RECORDED INFORMATION: Begin

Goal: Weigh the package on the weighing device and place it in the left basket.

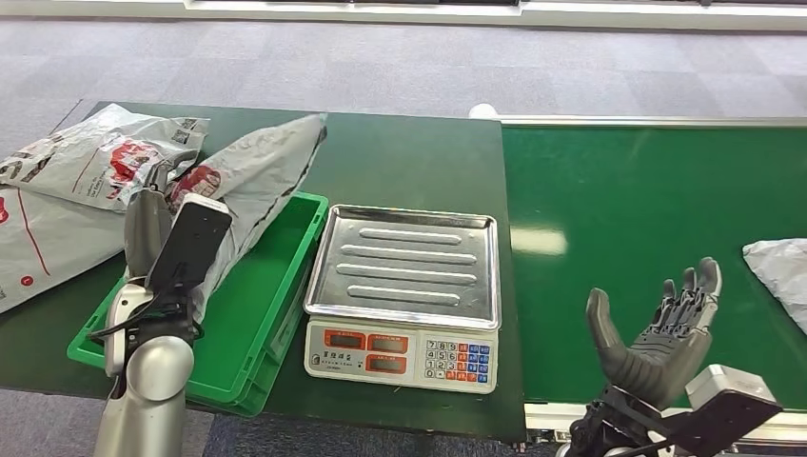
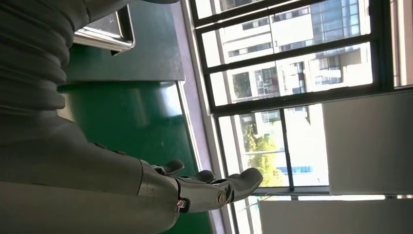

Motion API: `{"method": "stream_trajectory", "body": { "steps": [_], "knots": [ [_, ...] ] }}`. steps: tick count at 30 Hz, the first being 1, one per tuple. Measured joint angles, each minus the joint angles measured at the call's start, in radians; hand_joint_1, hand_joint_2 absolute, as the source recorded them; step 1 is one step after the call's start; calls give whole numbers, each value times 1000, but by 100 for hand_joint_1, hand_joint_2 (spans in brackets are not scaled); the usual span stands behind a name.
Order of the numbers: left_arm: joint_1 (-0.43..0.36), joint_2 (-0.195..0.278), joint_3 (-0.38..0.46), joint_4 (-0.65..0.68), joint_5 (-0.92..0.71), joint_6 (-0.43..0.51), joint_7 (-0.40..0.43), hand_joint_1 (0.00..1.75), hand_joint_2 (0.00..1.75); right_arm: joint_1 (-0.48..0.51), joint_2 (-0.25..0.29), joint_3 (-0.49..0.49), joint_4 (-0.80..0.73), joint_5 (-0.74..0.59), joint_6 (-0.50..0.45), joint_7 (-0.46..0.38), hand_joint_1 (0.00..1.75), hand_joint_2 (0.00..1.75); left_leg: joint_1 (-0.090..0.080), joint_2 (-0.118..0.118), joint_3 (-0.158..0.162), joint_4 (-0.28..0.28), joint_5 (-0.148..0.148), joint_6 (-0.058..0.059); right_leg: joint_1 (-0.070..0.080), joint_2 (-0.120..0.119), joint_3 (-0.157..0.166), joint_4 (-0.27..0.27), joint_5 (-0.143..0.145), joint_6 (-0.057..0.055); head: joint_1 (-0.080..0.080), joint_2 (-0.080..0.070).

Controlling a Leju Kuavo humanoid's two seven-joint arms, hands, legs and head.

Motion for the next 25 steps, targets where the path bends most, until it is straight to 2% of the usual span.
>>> {"method": "stream_trajectory", "body": {
  "steps": [11, 22, 25],
  "knots": [
    [75, 33, -4, 6, 32, -12, -22, 0, 175, 18, -73, 24, 37, -62, -34, -13, 0, 175, 0, 0, 0, 0, 0, 0, 0, 0, 0, 0, 0, 0, 0, 0],
    [122, 51, -5, 41, 79, 67, 11, 0, 175, 21, -130, 75, 87, -95, -34, -1, 0, 175, 0, 0, 0, 0, 0, 0, 0, 0, 0, 0, 0, 0, 0, 0],
    [148, 55, 0, 35, 117, 117, -17, 0, 175, 22, -139, 83, 97, -108, -34, 6, 0, 175, 0, 0, 0, 0, 0, 0, 0, 0, 0, 0, 0, 0, 0, 0]
  ]
}}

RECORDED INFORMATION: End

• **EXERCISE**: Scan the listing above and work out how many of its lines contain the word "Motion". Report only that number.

• **RESULT OF THIS EXERCISE**: 2